WORK REQUEST:
A single number is needed: how many lines of the data below contain "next".

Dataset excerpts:
◇ ◇ ◇ ◇ ◇ ◇ ◇

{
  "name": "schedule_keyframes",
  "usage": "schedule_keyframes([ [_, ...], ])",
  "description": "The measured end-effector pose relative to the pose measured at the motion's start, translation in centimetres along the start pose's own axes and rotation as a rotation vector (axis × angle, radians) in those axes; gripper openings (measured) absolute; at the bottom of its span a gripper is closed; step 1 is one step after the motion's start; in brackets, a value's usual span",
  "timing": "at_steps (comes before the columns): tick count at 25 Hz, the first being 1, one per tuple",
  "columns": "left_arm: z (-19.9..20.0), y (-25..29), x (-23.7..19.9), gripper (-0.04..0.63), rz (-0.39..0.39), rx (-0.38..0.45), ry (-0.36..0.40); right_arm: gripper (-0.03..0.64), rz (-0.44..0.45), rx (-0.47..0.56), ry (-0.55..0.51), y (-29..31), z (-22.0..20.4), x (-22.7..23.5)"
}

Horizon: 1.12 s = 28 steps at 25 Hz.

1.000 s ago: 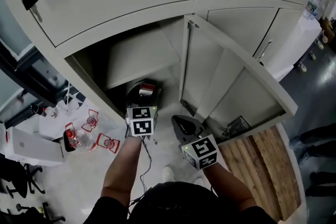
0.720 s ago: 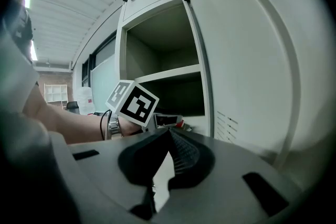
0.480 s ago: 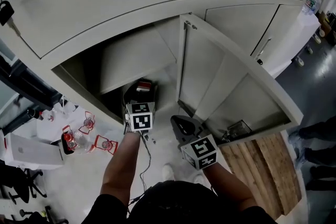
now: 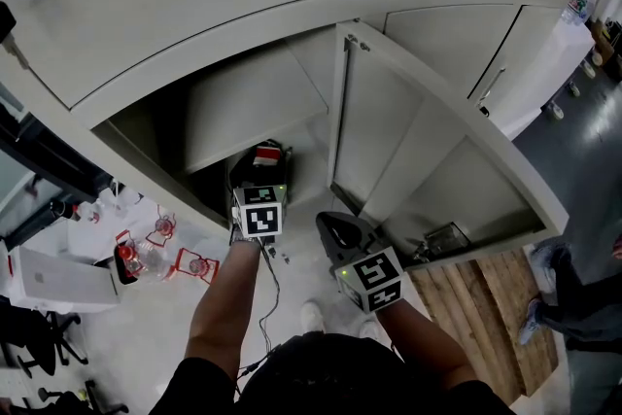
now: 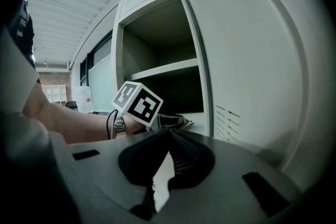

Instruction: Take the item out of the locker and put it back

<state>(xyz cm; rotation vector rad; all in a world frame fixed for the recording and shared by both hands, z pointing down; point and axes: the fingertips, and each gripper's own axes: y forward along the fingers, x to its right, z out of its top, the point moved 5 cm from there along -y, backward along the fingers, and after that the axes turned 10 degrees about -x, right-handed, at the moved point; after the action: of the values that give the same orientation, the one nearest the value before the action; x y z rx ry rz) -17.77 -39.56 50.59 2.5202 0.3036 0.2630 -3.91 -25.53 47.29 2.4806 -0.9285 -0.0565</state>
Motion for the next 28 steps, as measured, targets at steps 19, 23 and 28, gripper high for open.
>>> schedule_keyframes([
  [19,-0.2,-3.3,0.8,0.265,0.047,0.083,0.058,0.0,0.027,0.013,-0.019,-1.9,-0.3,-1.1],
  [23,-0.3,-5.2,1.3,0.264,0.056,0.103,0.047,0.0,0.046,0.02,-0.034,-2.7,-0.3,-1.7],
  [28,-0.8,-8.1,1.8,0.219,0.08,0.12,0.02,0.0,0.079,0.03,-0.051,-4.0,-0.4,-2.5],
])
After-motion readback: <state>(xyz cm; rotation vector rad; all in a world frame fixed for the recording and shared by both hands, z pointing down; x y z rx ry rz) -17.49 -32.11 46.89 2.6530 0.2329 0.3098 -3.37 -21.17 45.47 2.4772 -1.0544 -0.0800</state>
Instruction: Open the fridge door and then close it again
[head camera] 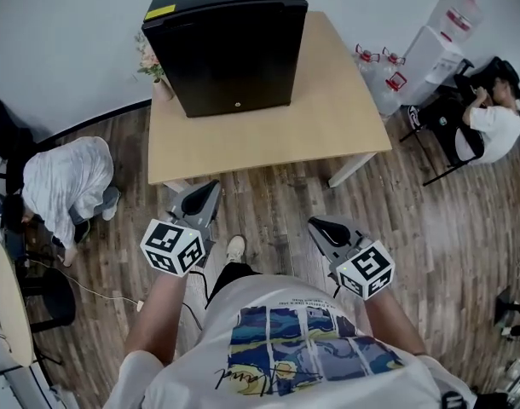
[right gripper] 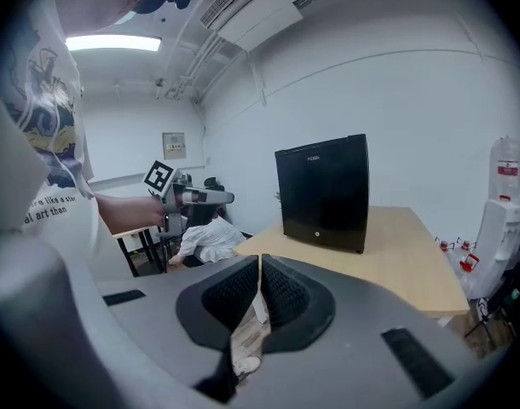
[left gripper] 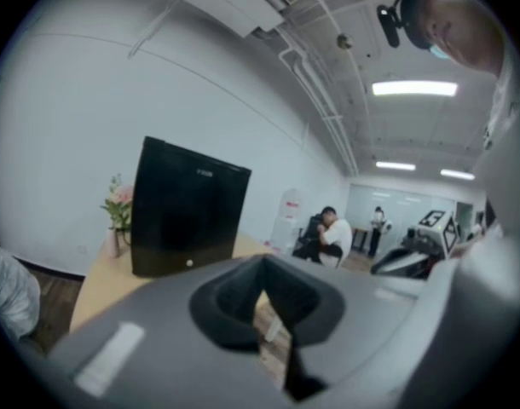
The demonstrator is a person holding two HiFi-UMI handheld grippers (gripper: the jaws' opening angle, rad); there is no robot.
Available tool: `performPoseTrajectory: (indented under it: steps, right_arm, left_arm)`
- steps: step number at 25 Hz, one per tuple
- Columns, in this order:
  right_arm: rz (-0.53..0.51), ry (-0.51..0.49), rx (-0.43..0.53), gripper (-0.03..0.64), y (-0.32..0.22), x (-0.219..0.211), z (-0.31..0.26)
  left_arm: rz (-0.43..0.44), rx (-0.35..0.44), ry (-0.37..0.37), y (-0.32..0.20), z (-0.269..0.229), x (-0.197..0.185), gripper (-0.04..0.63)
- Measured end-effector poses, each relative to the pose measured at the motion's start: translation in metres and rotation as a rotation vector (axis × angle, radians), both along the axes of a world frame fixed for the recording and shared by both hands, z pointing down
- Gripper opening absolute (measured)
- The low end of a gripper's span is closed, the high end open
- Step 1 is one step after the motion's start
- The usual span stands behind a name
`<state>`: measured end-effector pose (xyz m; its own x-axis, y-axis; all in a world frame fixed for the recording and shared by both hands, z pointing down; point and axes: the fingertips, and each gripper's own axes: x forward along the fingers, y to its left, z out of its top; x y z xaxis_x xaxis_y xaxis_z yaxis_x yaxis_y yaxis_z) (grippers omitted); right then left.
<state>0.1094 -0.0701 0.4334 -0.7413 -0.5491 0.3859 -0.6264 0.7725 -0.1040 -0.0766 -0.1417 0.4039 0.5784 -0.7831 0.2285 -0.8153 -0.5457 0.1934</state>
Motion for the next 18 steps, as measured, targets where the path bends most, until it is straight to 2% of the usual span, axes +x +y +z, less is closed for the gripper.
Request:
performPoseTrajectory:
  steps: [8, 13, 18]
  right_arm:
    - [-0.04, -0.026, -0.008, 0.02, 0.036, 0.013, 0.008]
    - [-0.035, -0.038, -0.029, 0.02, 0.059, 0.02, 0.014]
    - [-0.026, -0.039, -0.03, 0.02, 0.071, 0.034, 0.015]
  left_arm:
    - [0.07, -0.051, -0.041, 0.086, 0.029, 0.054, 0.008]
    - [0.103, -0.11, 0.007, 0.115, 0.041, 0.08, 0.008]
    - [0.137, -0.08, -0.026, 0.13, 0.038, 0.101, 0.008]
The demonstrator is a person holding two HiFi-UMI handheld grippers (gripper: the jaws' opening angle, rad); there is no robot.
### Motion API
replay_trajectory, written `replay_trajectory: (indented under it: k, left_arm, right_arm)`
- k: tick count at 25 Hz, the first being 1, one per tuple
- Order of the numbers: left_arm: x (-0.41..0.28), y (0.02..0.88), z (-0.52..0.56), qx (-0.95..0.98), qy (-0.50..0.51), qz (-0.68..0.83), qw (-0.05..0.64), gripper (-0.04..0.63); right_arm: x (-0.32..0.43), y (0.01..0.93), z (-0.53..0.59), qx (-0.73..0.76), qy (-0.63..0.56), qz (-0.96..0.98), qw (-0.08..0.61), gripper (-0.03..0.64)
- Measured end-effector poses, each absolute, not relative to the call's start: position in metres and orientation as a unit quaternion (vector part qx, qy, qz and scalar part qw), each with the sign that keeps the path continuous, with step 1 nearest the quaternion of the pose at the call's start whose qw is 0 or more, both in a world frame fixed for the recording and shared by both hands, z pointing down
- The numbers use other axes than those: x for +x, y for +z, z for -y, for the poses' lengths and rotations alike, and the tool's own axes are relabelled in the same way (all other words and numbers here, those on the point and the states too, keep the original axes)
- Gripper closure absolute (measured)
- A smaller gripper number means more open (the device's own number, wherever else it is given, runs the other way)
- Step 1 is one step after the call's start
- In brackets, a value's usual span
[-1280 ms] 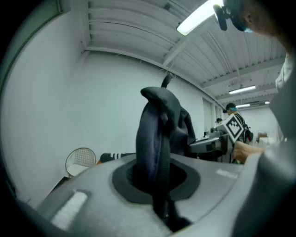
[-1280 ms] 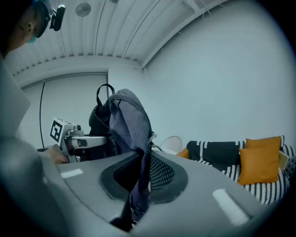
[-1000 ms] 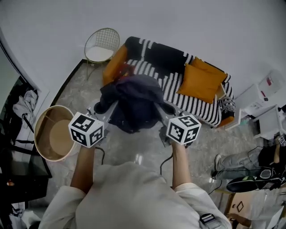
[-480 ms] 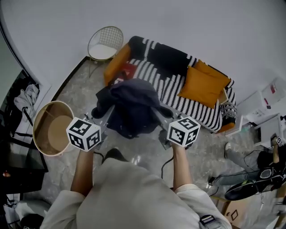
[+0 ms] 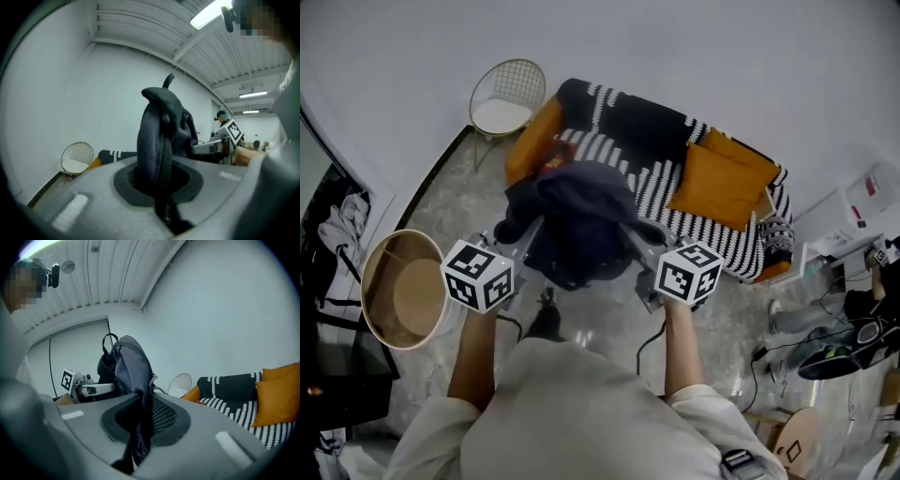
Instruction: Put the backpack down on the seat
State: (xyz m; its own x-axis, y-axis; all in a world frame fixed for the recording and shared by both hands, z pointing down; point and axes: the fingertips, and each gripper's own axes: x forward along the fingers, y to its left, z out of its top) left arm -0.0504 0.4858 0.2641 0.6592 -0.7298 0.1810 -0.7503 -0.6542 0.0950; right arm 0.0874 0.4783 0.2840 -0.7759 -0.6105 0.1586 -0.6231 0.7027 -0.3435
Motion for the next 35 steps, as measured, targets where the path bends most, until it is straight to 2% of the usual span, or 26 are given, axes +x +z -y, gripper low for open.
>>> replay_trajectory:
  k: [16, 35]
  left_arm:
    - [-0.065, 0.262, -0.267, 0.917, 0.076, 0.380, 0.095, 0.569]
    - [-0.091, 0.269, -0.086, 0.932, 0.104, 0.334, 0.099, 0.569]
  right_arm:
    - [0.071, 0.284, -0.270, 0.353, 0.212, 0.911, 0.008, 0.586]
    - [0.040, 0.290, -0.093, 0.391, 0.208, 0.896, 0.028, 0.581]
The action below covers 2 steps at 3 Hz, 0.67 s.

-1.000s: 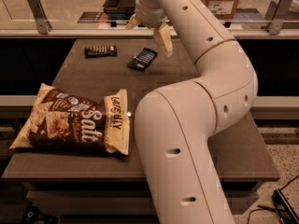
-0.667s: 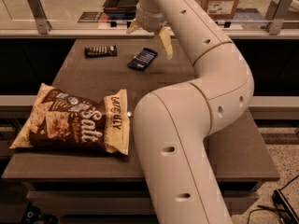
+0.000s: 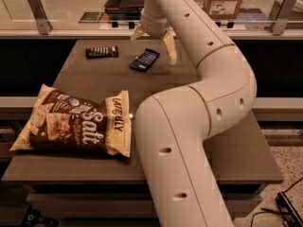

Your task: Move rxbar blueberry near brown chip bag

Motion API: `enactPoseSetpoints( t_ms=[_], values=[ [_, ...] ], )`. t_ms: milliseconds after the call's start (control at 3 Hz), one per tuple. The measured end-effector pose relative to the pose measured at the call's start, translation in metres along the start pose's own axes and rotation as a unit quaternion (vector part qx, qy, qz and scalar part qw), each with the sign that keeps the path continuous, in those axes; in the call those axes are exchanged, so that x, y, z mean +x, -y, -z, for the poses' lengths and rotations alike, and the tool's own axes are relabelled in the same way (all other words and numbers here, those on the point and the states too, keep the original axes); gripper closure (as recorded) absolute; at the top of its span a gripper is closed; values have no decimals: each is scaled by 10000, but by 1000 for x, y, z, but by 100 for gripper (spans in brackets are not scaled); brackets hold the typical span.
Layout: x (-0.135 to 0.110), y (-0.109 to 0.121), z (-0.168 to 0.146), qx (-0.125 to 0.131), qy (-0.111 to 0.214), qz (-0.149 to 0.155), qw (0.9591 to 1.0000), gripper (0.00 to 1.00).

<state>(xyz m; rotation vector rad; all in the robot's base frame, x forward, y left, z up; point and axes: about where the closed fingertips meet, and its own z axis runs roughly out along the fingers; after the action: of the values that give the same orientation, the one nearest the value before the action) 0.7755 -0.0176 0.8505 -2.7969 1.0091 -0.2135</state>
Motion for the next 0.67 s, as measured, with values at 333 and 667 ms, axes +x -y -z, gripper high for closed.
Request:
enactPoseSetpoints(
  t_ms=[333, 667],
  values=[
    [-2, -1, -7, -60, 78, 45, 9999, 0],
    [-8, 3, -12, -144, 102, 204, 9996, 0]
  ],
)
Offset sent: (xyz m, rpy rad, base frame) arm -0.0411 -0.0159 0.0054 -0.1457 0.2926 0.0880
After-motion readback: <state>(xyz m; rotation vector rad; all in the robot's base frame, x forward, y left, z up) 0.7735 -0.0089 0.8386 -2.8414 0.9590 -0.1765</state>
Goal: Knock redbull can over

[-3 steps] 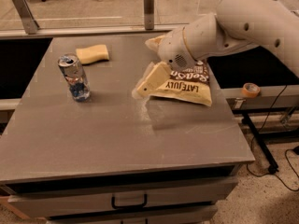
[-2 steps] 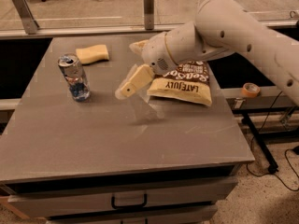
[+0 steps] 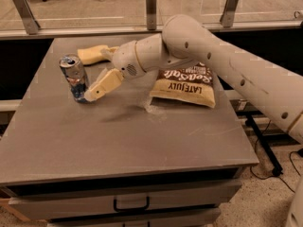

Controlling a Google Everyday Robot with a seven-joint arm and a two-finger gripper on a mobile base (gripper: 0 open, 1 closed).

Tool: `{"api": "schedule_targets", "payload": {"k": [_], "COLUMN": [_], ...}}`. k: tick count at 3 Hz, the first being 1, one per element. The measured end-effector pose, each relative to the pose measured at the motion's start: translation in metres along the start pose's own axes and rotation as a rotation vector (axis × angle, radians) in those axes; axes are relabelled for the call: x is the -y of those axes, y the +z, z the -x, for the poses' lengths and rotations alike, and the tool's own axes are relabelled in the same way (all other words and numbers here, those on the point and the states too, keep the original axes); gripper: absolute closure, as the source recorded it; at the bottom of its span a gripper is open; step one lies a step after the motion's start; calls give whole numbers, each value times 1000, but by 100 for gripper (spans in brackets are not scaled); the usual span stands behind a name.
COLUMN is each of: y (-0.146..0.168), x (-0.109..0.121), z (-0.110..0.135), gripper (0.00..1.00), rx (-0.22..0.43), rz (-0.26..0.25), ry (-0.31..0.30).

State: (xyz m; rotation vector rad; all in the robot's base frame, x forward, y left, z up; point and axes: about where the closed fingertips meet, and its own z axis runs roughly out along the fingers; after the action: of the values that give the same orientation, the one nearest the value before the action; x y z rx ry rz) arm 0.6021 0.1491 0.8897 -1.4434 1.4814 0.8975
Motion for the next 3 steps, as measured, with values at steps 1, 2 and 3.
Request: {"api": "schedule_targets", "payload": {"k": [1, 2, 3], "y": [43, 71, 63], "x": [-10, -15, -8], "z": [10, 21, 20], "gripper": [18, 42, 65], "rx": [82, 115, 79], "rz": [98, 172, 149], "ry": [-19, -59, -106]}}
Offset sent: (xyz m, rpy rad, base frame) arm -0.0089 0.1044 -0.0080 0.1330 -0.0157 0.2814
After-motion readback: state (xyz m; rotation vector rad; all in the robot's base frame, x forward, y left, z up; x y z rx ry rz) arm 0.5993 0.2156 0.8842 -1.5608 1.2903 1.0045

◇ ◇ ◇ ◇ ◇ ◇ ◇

ANSWER:
5